=== SOURCE DATA ===
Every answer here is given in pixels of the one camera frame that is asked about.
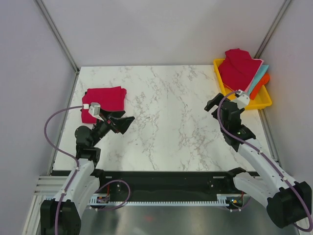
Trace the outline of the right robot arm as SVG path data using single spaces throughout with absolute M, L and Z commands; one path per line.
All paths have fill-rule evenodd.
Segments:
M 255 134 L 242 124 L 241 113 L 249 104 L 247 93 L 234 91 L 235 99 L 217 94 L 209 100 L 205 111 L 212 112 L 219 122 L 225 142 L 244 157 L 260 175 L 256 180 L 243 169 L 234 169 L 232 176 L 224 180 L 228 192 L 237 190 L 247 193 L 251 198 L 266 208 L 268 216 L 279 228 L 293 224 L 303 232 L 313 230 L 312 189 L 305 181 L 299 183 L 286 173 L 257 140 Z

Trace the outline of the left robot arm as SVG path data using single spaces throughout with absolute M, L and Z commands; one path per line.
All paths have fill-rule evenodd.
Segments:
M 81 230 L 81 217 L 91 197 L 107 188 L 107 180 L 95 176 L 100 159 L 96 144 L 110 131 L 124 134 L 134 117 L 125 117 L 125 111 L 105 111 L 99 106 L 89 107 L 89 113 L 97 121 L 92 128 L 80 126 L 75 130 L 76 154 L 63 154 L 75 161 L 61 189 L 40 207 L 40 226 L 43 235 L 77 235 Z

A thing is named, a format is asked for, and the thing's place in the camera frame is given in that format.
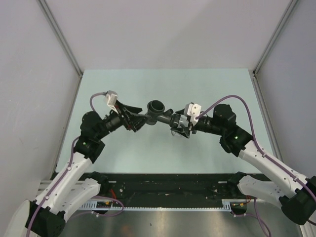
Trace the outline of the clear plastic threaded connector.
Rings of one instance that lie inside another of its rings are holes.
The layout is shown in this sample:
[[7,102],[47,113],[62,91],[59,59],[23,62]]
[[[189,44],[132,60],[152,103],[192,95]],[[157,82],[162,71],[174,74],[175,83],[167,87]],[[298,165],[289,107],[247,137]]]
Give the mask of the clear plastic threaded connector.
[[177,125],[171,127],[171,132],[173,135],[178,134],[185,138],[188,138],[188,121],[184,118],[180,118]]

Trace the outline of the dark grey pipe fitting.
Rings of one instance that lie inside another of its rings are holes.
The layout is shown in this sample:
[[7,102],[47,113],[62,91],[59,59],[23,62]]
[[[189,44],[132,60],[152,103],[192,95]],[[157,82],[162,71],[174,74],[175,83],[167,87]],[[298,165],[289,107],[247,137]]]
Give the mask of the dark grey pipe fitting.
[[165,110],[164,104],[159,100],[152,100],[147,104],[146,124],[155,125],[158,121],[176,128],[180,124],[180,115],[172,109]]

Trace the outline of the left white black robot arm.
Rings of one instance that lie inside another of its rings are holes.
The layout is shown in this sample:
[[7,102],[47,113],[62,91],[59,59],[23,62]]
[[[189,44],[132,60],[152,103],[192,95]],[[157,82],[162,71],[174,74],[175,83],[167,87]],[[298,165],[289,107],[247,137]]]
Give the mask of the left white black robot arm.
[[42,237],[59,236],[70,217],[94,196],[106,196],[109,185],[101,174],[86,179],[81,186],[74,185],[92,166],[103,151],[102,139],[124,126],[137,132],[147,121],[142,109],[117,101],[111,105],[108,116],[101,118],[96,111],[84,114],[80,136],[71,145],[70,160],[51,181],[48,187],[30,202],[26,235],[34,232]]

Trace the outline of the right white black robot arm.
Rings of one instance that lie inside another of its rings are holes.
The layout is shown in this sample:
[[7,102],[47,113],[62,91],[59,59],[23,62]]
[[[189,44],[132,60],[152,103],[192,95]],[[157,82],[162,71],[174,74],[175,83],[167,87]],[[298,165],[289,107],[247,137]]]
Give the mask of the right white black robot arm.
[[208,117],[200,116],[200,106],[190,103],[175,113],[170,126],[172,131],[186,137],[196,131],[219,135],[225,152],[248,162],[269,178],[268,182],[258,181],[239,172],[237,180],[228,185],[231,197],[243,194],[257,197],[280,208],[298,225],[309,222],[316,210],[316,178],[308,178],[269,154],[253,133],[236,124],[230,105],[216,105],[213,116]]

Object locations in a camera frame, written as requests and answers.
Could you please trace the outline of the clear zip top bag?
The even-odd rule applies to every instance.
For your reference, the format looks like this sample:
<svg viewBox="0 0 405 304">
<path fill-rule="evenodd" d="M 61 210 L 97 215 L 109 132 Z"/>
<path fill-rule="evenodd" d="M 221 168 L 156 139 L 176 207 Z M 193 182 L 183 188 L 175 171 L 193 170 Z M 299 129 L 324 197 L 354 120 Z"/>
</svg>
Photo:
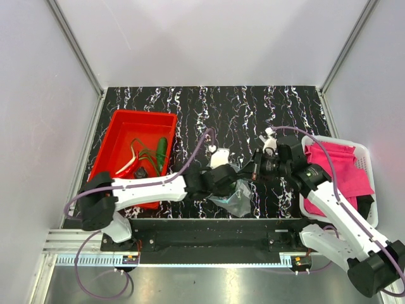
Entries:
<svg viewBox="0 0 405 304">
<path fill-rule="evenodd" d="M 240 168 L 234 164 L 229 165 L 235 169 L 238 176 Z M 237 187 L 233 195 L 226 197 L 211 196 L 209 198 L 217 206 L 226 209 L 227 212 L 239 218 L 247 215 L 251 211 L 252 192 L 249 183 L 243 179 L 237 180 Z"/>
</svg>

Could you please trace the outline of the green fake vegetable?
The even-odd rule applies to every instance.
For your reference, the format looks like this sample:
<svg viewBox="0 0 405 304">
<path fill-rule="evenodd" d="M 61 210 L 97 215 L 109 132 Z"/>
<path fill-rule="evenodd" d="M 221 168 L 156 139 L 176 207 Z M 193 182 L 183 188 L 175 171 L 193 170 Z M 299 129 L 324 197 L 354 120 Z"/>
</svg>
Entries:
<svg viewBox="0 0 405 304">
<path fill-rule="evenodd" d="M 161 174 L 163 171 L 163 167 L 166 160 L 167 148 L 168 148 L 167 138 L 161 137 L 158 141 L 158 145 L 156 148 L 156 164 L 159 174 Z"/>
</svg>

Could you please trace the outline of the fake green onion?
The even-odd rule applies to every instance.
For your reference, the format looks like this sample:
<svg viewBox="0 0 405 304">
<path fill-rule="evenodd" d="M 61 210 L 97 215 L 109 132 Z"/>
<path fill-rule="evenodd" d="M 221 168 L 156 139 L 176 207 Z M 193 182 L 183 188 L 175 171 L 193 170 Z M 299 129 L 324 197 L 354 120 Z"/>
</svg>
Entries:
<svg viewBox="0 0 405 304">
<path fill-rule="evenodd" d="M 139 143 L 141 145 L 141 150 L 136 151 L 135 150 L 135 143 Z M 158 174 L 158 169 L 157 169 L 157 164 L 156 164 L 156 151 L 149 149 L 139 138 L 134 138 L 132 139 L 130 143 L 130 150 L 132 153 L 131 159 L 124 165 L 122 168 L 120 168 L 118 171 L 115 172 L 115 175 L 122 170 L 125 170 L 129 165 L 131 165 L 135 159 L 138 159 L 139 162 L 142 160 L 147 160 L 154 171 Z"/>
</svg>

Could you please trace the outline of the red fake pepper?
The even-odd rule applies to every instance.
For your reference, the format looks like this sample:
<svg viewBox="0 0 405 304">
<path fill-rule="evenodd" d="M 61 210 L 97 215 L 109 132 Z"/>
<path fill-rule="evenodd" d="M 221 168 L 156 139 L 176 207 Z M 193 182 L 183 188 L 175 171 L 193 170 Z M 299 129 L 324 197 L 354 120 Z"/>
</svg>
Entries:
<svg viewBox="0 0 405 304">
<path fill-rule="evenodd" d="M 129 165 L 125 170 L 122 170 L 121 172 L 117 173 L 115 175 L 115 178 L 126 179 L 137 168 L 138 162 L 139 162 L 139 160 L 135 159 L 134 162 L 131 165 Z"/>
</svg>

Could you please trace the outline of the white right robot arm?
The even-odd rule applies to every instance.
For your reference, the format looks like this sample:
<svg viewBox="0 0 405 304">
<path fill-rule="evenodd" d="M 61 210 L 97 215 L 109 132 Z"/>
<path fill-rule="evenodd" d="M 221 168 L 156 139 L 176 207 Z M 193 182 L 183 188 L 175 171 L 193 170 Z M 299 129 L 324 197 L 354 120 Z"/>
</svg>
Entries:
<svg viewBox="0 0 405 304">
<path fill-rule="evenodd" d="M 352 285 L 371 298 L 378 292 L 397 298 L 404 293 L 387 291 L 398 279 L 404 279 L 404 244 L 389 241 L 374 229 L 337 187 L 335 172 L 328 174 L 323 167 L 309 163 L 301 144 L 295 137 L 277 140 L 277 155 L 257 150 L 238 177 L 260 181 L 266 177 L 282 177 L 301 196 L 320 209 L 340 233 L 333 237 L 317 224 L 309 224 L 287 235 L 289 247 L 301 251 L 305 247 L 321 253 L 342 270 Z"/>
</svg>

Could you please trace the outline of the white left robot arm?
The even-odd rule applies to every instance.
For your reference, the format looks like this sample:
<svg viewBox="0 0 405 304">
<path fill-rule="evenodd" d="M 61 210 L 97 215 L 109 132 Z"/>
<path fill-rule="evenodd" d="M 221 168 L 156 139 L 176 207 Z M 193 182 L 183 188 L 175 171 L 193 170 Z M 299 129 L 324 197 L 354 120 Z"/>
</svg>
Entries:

=== WORK INSTRUCTIONS ===
Only one span of lines is wanted: the line with "Could you please trace the outline of the white left" and every line after it to the end of the entries, output exactly.

=== ANSWER BOX ===
Could you please trace the outline of the white left robot arm?
The even-odd rule applies to every instance.
For your reference, the format looks like this sample:
<svg viewBox="0 0 405 304">
<path fill-rule="evenodd" d="M 61 210 L 97 215 L 109 132 Z"/>
<path fill-rule="evenodd" d="M 221 168 L 156 139 L 176 207 Z M 193 182 L 183 188 L 175 171 L 193 170 Z M 299 129 L 324 197 L 354 120 Z"/>
</svg>
Entries:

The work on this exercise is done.